La morte, non tanto, forse, la propria, quanto quella delle persone vicine, o delle cose, delle idee, non può lasciare insensibili, non può non pungere nell'animo chiunque voglia o debba occuparsi delle cose umane. È così, probabilmente, che nascono poesie di grande capacità di affetti e di linguaggio originale come Pianto Antico, che intreccia echi letterari (già evidenti nel titolo) a situazioni personali (la morte del proprio figlio) fino a spaziare verso il grande respiro della Natura tutta, che nasce, cresce e muore, in un ripetersi continuo ed infinito.

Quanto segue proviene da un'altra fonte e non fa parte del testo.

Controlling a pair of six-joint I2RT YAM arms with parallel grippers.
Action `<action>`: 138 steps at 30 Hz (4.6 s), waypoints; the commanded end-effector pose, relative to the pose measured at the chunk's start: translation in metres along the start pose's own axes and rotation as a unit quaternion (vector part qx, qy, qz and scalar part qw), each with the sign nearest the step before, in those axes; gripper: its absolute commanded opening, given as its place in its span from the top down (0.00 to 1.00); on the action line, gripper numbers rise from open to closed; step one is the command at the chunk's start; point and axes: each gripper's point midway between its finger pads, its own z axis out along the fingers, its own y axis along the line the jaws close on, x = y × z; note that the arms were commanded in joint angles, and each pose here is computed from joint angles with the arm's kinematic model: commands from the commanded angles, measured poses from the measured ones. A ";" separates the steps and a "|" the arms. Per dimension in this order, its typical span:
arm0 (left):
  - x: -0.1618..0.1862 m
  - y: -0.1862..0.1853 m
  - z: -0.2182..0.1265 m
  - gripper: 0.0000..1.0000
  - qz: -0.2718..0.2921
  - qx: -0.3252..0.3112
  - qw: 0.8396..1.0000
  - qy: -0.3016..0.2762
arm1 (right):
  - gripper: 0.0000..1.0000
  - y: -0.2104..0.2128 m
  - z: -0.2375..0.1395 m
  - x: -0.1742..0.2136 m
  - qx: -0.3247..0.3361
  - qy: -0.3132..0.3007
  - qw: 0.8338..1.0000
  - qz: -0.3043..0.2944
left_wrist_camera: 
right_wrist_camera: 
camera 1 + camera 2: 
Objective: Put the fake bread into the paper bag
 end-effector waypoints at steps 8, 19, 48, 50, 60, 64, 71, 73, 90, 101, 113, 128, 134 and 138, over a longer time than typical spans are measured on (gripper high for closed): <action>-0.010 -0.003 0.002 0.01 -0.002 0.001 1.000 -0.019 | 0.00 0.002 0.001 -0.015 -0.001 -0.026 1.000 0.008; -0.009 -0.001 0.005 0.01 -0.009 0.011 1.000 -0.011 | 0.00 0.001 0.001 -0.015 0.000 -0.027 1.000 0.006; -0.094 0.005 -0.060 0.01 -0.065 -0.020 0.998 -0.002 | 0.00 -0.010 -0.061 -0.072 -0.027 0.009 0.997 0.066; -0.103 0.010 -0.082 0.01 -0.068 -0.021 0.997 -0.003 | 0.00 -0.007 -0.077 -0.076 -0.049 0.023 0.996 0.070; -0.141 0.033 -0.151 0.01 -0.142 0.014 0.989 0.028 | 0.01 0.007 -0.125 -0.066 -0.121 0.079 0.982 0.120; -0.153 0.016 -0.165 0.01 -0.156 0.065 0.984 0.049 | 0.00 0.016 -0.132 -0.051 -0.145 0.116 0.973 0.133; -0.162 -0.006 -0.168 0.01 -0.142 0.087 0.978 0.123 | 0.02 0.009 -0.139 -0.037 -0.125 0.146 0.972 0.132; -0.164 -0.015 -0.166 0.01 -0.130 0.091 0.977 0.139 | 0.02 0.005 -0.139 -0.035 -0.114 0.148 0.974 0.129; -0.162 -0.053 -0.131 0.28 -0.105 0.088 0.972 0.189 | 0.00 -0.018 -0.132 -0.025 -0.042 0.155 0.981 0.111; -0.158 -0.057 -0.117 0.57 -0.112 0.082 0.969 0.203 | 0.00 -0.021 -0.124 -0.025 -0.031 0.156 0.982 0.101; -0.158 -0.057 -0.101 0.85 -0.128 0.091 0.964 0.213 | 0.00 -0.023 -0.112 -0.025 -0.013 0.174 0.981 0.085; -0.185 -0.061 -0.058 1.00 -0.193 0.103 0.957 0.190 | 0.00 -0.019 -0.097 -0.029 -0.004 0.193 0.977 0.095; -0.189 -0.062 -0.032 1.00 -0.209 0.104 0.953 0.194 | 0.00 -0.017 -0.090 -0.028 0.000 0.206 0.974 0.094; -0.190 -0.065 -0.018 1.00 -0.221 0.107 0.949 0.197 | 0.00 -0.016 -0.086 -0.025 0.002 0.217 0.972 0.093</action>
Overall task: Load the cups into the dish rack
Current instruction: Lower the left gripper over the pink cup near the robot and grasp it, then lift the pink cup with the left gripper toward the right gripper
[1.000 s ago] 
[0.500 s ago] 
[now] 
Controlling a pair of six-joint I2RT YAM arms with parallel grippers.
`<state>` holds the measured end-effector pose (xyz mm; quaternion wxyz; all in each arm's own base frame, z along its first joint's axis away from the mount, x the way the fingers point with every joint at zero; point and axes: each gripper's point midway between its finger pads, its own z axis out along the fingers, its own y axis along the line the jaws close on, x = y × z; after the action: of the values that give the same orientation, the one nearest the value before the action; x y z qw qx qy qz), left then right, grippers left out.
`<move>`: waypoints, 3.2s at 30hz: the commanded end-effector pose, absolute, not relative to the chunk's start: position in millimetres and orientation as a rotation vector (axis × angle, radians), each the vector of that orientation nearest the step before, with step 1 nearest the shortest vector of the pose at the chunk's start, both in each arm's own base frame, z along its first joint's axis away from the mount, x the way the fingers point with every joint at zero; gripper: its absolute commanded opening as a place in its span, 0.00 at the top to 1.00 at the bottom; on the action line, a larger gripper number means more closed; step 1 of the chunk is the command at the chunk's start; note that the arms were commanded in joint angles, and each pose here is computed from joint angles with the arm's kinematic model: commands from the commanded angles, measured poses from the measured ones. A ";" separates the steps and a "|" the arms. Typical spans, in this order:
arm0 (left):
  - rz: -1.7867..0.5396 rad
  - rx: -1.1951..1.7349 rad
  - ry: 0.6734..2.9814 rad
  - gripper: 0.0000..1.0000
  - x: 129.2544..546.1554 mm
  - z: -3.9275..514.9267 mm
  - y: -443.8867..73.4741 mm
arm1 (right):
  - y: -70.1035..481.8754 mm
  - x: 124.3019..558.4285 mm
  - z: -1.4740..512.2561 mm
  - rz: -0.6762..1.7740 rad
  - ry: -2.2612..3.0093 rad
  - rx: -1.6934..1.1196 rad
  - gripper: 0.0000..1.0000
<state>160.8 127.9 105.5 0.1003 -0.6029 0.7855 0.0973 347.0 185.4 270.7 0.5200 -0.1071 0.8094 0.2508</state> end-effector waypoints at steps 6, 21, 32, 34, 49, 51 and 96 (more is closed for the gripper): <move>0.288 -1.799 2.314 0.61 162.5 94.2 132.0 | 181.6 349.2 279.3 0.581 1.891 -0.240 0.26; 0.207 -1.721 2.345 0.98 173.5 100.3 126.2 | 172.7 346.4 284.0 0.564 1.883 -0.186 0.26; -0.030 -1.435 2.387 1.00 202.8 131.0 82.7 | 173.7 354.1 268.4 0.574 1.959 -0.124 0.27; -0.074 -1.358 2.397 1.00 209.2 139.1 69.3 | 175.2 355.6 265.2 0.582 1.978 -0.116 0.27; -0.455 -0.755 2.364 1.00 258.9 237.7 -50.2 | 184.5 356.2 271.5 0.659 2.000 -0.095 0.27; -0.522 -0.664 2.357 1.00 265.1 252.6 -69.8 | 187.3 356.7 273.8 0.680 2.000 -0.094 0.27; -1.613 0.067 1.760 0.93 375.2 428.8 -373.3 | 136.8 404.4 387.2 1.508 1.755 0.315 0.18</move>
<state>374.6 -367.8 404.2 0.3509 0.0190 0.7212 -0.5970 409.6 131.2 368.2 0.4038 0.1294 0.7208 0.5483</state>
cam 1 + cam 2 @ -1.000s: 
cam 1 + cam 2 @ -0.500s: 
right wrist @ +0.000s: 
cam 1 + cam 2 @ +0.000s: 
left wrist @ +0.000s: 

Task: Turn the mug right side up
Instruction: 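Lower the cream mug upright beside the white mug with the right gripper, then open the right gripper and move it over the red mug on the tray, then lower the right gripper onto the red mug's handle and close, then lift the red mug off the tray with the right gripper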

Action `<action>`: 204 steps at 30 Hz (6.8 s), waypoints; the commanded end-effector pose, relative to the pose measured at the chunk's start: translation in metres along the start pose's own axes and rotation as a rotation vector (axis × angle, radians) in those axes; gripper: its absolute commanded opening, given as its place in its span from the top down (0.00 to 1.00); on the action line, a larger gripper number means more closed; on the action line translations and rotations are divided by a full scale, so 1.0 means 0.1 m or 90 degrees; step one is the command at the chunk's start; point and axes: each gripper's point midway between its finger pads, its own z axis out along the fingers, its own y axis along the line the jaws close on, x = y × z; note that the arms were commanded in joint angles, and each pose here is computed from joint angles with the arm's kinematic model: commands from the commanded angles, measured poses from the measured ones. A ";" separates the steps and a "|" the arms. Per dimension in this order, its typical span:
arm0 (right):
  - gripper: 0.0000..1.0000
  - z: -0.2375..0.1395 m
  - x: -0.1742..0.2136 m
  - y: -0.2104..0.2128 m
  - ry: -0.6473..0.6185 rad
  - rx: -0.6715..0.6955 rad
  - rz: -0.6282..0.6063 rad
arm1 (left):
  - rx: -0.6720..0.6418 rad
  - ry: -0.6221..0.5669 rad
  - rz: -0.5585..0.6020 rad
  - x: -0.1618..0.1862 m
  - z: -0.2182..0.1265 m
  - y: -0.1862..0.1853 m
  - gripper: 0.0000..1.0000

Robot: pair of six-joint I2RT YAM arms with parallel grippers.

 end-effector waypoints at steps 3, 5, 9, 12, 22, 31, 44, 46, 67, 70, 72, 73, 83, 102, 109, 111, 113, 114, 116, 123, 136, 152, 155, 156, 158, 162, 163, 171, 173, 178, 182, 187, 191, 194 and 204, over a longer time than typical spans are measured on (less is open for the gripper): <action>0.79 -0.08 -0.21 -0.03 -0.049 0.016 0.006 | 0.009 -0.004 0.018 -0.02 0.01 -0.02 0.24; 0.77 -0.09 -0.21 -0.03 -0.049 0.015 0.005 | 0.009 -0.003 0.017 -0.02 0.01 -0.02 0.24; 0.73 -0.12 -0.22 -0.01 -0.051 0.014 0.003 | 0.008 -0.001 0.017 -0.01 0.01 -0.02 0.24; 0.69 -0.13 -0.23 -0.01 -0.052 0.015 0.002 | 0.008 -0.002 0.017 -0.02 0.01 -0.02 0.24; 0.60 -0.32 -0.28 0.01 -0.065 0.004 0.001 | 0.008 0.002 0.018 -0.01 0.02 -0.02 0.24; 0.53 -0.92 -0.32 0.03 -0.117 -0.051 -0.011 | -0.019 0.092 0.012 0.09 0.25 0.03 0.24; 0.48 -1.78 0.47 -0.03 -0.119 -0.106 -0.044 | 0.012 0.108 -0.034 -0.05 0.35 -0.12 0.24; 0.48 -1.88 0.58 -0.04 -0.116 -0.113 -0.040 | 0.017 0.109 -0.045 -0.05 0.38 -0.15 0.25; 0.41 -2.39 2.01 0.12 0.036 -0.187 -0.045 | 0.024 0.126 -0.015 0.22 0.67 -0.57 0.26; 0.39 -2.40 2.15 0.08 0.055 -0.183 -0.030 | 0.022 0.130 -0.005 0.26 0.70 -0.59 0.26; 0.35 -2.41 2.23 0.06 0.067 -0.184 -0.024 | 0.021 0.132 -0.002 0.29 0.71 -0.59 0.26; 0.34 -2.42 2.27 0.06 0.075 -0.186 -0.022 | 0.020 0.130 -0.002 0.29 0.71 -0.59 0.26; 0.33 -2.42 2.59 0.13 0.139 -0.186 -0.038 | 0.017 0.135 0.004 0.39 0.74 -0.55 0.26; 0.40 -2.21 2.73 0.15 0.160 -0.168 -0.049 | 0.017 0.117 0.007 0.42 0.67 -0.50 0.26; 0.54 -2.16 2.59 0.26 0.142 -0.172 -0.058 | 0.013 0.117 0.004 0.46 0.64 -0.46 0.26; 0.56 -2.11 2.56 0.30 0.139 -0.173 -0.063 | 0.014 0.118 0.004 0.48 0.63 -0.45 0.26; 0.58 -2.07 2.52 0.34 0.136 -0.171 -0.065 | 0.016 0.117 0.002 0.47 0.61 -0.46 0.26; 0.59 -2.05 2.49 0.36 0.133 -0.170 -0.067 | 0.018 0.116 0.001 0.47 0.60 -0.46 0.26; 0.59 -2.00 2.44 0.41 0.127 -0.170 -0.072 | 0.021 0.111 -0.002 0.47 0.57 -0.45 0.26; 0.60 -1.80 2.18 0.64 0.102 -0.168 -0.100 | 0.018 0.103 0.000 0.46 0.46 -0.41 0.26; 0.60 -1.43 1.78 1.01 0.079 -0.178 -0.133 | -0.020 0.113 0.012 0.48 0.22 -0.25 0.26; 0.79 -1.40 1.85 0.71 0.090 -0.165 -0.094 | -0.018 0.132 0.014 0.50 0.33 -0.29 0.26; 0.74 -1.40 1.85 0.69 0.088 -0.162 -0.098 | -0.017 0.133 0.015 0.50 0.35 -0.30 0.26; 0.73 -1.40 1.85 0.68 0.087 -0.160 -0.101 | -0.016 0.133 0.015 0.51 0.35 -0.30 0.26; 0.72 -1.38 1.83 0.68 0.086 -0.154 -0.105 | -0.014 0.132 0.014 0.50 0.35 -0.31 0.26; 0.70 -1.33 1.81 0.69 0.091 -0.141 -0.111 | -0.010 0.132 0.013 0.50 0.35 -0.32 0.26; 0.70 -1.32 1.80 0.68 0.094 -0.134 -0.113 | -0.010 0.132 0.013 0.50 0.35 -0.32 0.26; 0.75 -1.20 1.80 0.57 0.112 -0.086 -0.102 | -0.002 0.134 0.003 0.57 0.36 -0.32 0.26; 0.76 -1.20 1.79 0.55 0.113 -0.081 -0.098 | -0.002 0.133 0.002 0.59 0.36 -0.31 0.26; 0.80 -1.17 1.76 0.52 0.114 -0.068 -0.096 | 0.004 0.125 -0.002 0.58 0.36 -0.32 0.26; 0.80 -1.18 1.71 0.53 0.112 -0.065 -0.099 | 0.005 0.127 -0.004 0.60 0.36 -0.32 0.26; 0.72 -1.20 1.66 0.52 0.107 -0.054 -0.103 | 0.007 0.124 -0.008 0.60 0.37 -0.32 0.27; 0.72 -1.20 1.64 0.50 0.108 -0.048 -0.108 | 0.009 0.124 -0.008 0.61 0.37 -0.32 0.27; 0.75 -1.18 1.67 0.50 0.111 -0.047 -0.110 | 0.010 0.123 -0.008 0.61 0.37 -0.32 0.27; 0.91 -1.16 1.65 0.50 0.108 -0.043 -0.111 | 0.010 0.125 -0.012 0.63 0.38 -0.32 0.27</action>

Il sentimento che ne trapela è molto simile a ciò che scaturisce dalla lirica X Agosto di Pascoli. Quest'ultima si regge su un tessuto nello stesso tempo semplicissimo ed elaboratissimo, tutto un susseguirsi di scambi, paragoni e contrasti fra vissuto personale e vissuto universale, fra uomo e natura. Si tratta di allargare un episodio, un caso particolare, e di elevarlo a simbolo di un'eterna tragedia universale. Ed anche qua, come in Pianto Antico, c'è, appunto, un pianto, vera metafora del male di vivere, che è il piangere del Cielo tutto, che s'incurva nella sfavillante cascata di stelle che appare nella notte si S. Lorenzo. Ecco, quindi, che anche Giovanni Pascoli si colloca perfettamente all'interno di quella parabola decadente di cui si è prima parlato. Anch'egli, dunque, figlio di un'epoca di grandi cambiamenti, fu preda di inquetitudini e utopie, di desideri inappagati e paure radicate. Tutta la sua storia umana si può forse riassumere nel desiderio quasi maniacale di ricostruire il proprio nucleo famigliare, nido sicuro nel quale trovare, finalmente, sollievo alle pene che il vivere stesso spesso comporta. Castelvecchio Garfagnana, luogo in cui il poeta andò a vivere con le due sorelle, fu proprio questo, un porto sicuro dove cercare certezze che certo la vita moderna non può più offrire. Se Pascoli trovò o meno queste certezze è difficile a dirsi. Ma, forse, l'illusione è proprio ciò che la cultura moderna, nomade ed irrequieta, va cercando.